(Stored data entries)

◇ ◇ ◇ ◇ ◇

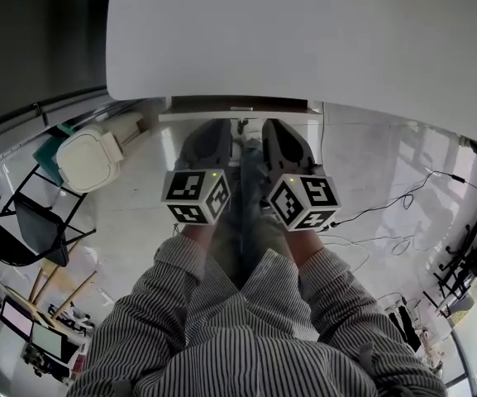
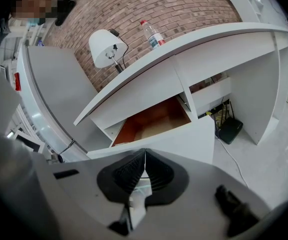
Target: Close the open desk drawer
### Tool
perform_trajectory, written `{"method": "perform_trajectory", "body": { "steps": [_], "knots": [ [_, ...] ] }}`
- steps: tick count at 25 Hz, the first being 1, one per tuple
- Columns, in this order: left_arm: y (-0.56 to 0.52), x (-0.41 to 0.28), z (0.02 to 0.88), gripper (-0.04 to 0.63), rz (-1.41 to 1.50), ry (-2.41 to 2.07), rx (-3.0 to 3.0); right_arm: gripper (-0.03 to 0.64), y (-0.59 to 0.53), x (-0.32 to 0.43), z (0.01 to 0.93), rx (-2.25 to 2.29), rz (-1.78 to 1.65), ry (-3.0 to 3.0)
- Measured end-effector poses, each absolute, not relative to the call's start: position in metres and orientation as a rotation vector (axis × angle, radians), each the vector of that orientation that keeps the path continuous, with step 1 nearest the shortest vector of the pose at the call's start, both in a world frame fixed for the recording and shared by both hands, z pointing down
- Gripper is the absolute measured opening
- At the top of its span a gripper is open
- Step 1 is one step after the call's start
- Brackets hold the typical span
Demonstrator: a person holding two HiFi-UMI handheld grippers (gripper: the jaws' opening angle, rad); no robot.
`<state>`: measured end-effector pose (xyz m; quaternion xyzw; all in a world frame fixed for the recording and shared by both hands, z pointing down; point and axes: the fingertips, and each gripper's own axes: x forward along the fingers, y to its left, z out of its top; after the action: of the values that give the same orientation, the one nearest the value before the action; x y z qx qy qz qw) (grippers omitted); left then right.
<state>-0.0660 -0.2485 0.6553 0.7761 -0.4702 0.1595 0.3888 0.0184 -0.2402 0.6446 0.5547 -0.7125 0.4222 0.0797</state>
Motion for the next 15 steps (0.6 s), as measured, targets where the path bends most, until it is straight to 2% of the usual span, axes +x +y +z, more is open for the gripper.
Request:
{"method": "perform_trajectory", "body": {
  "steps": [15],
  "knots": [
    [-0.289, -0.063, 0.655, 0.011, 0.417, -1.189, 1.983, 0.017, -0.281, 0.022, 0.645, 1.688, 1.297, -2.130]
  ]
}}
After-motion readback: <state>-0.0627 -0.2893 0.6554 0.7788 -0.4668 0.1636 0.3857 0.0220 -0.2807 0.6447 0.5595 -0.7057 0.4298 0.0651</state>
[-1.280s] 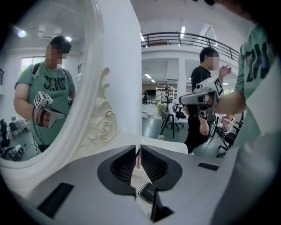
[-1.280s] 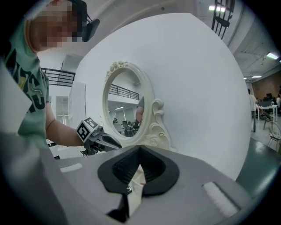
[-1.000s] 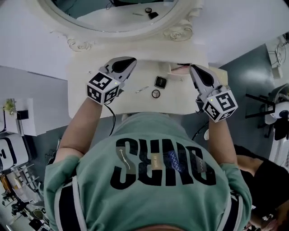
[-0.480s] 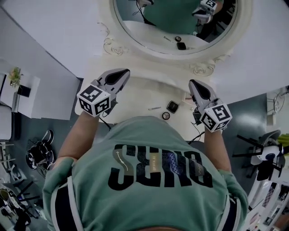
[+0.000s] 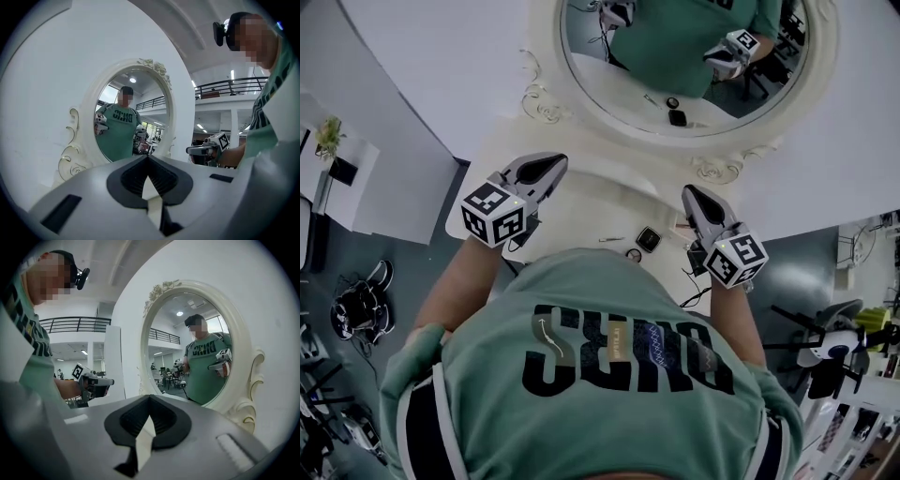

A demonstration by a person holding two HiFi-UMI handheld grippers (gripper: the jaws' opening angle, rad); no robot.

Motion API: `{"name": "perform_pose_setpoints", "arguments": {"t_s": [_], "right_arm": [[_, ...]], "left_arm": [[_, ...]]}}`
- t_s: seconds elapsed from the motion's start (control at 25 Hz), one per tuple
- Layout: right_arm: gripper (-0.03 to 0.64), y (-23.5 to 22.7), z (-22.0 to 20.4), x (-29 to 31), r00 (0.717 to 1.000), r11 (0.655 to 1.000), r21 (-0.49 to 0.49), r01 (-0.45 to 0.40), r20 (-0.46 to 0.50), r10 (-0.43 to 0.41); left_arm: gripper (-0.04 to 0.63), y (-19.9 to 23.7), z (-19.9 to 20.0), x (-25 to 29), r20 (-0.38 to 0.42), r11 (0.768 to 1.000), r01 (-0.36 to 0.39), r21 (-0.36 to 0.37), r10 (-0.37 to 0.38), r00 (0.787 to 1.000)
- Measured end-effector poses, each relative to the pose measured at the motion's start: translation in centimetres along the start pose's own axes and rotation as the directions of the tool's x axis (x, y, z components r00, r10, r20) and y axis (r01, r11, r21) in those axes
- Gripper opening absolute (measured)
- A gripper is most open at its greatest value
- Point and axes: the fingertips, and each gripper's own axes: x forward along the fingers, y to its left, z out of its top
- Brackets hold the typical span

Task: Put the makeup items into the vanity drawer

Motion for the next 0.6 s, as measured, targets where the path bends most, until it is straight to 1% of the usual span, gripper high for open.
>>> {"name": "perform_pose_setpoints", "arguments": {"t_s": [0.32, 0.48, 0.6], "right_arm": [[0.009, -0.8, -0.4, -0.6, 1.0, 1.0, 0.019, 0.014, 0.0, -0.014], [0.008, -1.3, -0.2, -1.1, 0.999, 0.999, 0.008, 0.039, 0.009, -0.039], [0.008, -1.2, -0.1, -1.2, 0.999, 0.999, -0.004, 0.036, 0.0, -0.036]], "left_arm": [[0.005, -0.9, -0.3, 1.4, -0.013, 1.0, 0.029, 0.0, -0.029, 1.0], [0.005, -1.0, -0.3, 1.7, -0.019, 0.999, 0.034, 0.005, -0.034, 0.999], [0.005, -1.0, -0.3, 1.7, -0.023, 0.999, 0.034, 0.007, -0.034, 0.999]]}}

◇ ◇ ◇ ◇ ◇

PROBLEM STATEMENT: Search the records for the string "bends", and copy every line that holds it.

RESPONSE TO THE TASK:
Motion for the next 15 steps (0.6 s), as measured, targets where the path bends most, until it is straight to 2% of the usual span, axes +x +y +z, more is open for the gripper.
Motion for the next 0.6 s, as measured, targets where the path bends most, until it is straight to 1% of the usual span, gripper high for open.

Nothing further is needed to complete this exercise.